### WORKING DATA
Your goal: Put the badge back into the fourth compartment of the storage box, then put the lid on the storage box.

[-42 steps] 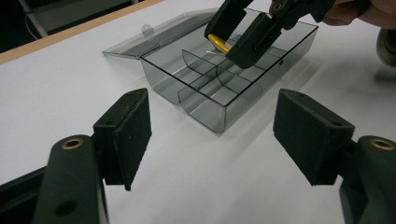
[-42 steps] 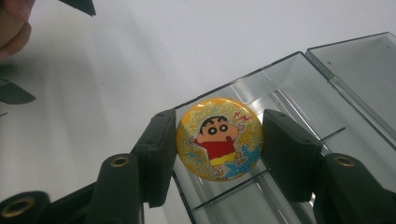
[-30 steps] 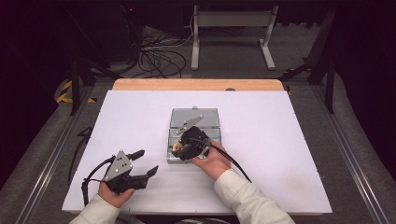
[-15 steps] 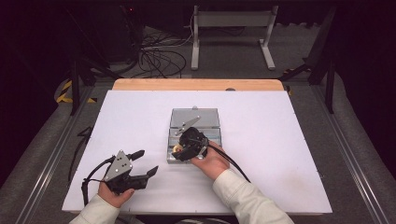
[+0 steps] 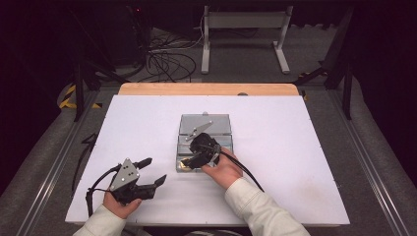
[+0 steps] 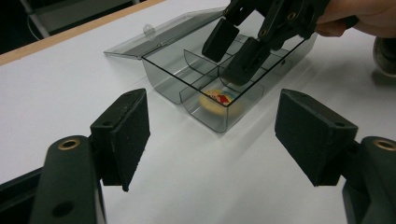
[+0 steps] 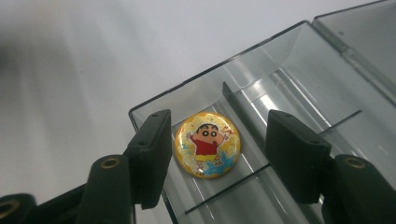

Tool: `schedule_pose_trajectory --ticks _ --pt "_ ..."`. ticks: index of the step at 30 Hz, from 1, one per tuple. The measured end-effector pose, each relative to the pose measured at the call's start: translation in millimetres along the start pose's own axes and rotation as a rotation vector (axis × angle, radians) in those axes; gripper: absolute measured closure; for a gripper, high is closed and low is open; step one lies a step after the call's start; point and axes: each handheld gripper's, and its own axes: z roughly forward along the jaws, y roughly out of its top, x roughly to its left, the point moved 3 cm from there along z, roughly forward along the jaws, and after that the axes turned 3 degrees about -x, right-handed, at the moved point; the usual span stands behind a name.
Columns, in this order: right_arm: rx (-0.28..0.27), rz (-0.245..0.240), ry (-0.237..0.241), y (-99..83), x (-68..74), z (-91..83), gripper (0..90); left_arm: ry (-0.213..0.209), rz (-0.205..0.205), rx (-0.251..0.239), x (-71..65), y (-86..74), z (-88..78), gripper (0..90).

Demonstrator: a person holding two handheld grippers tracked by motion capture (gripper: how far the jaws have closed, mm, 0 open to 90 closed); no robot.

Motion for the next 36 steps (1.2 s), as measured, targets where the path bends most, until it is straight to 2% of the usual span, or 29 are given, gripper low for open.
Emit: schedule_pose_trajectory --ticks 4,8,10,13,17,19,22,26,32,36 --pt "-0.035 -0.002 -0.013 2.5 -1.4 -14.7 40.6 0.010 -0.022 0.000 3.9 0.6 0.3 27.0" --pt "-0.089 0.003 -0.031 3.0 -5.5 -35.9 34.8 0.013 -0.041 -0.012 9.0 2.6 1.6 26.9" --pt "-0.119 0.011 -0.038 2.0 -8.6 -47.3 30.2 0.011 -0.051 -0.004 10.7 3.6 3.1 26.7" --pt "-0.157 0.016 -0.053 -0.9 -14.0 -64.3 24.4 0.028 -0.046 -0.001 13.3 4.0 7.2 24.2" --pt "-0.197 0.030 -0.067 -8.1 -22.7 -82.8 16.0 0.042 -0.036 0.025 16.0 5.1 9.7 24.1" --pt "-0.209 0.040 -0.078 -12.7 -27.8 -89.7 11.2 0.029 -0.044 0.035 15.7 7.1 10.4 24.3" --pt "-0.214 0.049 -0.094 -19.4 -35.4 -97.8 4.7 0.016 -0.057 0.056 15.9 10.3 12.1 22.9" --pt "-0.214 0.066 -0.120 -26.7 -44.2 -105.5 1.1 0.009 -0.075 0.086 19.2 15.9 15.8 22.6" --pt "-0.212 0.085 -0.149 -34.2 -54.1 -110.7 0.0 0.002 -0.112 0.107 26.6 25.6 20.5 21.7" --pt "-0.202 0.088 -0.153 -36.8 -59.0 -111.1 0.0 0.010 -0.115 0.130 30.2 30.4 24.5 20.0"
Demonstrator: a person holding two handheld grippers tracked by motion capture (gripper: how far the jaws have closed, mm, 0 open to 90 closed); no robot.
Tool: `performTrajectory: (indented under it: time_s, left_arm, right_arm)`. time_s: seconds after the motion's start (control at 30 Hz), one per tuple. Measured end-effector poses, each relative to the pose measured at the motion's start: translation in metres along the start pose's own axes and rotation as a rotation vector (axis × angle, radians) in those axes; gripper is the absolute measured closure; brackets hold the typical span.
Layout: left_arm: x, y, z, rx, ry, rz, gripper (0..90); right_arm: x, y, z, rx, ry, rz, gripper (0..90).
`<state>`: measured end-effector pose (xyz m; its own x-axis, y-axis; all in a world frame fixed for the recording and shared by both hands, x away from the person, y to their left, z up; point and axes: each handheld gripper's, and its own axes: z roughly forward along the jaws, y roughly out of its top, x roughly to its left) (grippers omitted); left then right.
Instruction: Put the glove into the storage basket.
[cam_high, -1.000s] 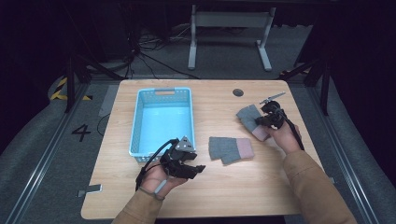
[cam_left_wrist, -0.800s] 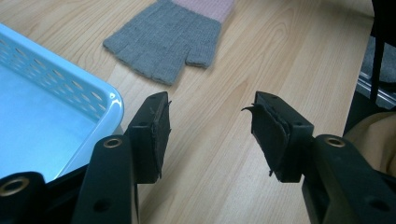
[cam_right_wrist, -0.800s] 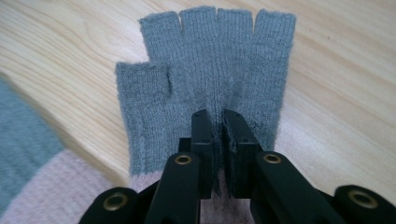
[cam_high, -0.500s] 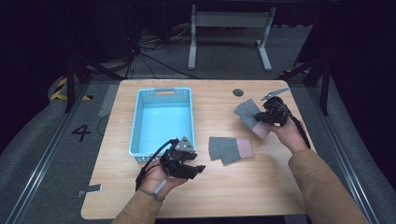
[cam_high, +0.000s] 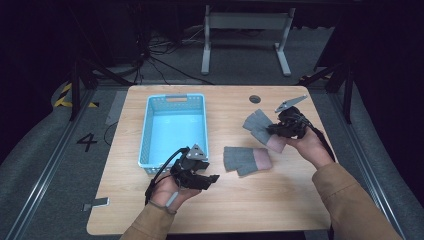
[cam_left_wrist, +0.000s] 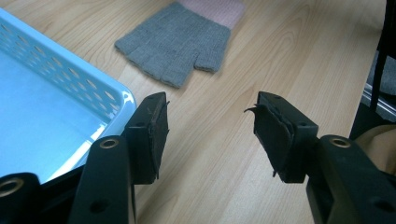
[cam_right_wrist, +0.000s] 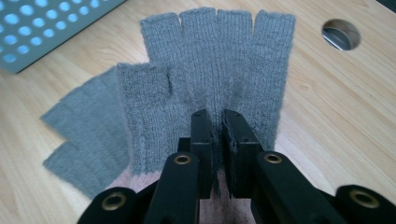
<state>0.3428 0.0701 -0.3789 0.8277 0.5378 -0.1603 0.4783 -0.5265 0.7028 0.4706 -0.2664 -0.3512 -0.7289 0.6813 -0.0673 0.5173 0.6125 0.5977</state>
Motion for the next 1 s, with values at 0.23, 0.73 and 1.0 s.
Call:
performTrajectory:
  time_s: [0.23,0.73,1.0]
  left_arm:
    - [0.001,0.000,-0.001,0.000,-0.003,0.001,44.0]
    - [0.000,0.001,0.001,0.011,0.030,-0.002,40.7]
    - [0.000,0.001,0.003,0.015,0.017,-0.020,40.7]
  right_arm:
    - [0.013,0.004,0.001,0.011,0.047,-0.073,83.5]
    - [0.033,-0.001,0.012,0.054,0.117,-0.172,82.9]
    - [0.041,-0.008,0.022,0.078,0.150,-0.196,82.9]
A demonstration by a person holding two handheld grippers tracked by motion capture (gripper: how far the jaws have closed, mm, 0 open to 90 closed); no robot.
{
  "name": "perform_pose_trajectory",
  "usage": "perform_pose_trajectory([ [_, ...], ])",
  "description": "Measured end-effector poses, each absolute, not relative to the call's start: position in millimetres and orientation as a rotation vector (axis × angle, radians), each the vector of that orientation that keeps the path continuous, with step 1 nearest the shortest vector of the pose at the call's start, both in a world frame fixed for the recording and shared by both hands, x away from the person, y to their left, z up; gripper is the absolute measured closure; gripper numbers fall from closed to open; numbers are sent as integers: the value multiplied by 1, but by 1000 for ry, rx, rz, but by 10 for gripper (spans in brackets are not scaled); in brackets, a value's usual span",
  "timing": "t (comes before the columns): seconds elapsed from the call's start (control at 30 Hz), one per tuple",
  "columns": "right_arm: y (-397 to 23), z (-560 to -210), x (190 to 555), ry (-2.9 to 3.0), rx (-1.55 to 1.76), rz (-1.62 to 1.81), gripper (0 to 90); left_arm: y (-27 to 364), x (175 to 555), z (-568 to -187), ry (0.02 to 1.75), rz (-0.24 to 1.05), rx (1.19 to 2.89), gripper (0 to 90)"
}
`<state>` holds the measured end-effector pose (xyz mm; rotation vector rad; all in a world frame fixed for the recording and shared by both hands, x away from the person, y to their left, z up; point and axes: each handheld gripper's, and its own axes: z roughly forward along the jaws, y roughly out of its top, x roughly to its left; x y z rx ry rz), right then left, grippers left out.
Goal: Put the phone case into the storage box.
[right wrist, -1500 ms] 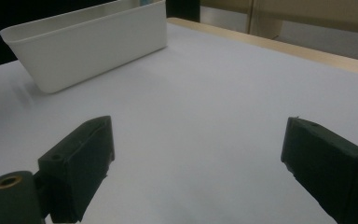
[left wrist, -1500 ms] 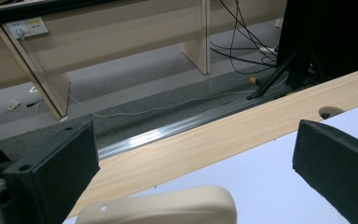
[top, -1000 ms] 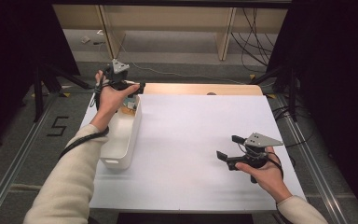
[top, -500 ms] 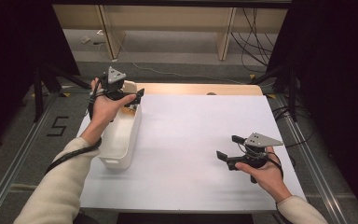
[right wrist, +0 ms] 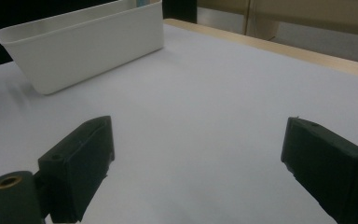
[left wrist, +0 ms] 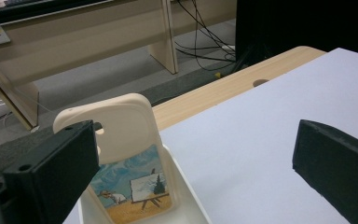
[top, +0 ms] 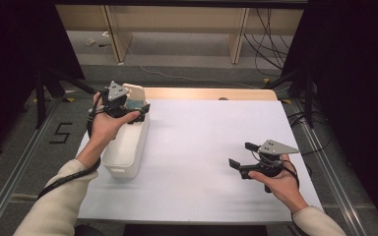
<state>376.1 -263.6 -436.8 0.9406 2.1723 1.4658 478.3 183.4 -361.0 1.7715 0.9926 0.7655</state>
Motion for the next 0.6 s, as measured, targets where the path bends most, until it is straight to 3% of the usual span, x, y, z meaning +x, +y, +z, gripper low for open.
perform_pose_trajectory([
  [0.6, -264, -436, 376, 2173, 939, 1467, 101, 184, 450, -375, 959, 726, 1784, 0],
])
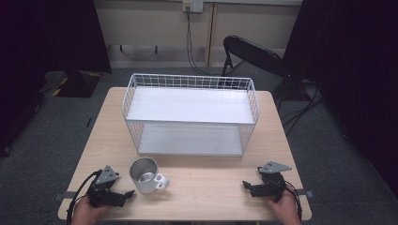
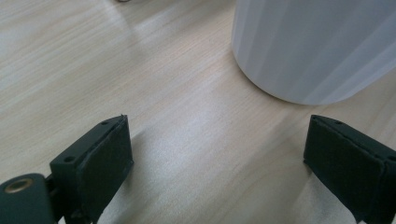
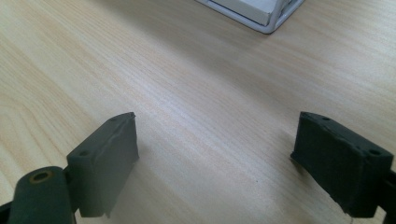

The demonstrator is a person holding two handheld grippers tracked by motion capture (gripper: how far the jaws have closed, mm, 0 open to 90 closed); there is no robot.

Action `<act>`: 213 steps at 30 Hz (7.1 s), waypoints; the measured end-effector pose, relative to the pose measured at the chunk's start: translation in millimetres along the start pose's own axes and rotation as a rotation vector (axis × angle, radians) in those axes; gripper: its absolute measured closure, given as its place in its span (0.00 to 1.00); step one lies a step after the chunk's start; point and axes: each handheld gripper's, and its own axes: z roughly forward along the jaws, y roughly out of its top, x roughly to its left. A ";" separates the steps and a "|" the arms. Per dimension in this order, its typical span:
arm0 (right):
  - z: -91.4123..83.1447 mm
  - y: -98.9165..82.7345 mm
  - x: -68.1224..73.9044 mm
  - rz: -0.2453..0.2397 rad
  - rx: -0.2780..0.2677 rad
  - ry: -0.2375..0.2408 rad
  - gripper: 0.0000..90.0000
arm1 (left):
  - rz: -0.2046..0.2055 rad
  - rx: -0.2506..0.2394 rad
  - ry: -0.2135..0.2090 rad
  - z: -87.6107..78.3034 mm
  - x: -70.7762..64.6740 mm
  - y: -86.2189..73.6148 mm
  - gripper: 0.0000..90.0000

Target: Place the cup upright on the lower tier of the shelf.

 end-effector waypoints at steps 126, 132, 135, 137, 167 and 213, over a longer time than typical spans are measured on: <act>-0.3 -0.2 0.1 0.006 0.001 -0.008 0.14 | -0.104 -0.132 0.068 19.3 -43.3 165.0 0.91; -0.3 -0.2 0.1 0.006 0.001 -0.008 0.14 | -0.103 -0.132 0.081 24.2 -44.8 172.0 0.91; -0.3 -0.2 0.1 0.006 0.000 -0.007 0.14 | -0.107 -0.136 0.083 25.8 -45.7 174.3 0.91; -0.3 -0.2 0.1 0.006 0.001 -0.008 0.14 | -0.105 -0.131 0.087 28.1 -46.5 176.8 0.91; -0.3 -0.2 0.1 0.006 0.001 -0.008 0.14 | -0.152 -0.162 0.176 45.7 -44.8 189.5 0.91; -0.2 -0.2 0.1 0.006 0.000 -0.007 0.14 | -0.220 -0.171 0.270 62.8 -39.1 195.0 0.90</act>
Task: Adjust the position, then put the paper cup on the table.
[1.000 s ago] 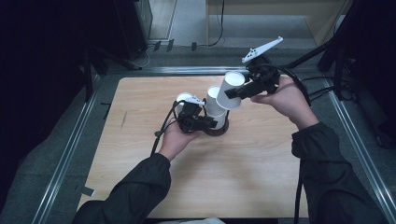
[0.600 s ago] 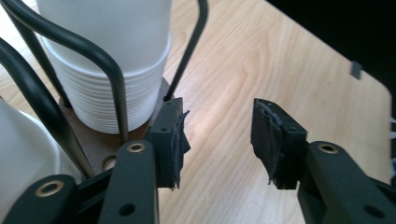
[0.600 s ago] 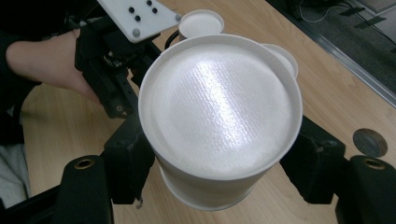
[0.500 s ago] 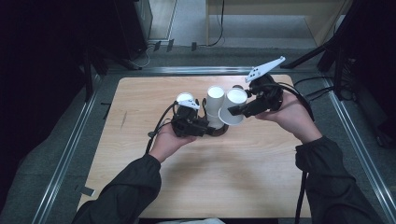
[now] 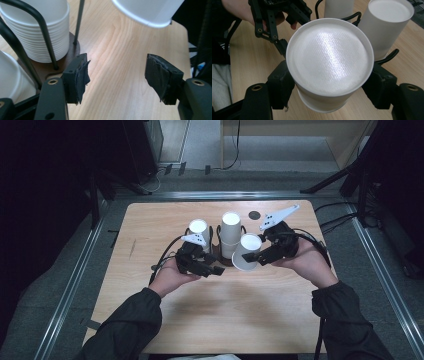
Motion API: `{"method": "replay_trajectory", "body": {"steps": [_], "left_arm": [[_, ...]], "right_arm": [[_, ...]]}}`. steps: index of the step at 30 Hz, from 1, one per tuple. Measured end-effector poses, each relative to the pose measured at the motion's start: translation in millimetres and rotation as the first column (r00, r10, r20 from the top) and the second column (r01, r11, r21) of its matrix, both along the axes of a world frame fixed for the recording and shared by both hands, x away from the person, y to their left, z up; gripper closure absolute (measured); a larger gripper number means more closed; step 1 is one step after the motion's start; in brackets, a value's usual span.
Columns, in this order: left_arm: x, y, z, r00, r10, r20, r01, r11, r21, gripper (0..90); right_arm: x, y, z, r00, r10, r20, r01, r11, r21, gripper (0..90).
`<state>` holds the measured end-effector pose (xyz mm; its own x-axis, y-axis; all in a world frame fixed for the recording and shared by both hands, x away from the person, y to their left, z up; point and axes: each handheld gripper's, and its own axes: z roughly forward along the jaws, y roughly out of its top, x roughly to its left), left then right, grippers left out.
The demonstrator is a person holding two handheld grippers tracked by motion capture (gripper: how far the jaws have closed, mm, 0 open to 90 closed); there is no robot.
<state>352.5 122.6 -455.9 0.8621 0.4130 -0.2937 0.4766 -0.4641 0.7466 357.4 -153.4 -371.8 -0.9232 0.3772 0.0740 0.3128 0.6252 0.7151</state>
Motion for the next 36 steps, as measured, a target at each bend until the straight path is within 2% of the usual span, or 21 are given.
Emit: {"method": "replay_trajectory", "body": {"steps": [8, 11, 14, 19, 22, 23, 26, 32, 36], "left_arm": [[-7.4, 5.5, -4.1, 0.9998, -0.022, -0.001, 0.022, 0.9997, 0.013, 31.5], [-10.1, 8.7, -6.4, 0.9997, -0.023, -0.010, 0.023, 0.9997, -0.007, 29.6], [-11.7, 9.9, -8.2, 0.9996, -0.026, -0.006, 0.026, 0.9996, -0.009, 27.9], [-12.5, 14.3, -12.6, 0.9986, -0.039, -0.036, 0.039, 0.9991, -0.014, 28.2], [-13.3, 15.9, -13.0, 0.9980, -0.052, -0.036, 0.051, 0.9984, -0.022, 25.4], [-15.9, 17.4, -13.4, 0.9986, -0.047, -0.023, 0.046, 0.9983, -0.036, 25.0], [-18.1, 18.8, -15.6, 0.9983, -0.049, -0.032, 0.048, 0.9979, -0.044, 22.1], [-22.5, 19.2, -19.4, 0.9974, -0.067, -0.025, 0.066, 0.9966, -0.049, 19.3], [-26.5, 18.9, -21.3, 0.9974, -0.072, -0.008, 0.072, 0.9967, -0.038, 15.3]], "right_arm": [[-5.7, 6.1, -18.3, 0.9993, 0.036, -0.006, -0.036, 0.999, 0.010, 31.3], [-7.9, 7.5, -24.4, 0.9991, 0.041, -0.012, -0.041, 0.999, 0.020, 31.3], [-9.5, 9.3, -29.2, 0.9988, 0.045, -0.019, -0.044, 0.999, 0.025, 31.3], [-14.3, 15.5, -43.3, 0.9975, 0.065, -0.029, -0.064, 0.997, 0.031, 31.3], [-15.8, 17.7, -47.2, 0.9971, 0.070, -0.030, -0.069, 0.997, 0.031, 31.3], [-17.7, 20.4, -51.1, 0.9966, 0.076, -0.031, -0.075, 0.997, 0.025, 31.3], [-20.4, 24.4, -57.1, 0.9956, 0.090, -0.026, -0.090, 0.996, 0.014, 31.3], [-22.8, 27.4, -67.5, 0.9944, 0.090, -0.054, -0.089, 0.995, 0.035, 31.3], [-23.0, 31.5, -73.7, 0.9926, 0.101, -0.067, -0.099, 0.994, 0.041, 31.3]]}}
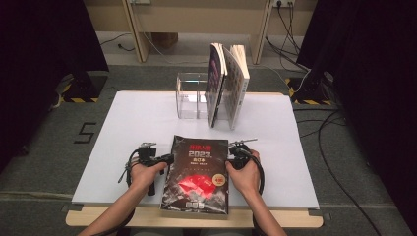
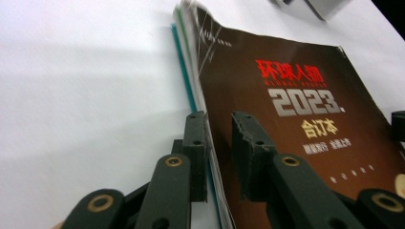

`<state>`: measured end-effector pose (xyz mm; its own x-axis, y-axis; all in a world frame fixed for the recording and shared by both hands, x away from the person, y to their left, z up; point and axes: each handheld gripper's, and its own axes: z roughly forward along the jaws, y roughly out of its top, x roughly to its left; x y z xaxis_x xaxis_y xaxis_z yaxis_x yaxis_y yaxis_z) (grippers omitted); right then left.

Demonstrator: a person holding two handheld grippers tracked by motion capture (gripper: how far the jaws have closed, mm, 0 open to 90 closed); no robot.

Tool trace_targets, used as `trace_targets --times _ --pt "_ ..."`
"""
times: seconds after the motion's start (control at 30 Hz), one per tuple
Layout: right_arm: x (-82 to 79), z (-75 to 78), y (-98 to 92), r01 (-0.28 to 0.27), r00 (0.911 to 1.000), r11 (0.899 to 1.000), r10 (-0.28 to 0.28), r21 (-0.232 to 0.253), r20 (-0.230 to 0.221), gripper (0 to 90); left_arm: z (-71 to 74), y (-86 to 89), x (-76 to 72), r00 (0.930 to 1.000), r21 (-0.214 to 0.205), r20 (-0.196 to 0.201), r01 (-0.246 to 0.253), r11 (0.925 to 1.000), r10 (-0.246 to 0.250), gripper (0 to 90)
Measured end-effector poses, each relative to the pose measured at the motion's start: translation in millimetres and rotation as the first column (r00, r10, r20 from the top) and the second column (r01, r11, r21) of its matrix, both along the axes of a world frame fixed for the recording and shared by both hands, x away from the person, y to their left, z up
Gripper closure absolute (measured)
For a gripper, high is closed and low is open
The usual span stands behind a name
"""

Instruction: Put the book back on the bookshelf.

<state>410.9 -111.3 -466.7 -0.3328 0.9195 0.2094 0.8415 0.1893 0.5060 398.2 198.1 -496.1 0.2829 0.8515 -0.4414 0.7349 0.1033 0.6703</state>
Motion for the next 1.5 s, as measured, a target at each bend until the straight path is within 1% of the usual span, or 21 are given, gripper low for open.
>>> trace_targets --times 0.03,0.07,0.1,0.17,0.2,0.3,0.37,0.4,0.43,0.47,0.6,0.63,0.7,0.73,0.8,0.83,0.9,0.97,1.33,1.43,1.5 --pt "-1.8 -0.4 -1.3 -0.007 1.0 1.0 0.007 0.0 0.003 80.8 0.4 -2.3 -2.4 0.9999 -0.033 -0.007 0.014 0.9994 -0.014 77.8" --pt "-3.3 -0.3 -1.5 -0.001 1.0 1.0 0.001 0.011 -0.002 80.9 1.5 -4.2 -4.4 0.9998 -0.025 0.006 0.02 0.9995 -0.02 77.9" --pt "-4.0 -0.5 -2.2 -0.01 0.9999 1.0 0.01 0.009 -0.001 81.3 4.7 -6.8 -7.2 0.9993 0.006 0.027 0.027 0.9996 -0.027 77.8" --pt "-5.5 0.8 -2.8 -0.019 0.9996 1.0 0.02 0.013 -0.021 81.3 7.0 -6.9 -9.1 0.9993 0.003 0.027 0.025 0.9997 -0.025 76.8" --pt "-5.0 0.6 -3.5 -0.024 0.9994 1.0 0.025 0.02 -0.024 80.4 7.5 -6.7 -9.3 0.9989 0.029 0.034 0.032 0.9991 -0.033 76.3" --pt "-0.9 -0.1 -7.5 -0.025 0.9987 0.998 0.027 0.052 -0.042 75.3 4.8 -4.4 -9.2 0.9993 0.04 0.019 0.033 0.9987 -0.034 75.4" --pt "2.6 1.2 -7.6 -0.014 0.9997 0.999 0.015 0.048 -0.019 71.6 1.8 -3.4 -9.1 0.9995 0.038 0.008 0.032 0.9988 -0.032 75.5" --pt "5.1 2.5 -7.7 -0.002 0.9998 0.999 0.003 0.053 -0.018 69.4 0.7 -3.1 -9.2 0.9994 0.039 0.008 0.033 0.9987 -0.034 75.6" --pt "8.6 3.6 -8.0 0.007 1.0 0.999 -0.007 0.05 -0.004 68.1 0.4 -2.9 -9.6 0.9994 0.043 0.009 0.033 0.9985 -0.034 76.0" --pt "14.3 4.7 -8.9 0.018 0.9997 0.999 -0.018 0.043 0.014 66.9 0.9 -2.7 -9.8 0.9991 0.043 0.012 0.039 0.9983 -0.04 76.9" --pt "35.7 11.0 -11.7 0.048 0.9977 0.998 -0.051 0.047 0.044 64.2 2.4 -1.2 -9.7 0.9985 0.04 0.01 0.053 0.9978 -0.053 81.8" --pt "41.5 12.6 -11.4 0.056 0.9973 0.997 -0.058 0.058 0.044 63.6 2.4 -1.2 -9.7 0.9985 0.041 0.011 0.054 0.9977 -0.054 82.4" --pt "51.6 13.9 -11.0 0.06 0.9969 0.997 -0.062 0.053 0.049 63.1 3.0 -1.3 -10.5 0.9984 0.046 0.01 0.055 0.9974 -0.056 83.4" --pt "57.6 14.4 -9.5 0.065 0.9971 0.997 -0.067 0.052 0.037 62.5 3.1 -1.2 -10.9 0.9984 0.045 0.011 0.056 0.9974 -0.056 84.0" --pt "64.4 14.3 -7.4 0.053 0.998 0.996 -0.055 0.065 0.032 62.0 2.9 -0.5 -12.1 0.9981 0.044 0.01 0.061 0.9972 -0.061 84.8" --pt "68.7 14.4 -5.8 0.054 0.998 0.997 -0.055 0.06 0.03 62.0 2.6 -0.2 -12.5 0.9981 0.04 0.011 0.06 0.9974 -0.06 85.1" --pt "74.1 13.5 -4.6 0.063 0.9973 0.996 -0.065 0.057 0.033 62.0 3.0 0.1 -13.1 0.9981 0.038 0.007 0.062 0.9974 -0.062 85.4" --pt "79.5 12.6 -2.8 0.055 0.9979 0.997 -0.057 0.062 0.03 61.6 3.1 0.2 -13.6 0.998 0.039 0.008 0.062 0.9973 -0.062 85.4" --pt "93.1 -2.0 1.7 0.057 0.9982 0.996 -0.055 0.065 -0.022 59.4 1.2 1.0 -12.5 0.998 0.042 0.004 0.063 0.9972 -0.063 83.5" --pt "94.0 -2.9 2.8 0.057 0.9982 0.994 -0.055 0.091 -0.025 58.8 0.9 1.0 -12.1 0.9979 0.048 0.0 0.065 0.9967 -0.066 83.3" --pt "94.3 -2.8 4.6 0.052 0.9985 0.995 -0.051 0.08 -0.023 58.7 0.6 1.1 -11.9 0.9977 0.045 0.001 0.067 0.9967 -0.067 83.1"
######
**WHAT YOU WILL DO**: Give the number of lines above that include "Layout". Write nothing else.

**ANSWER BOX**: 2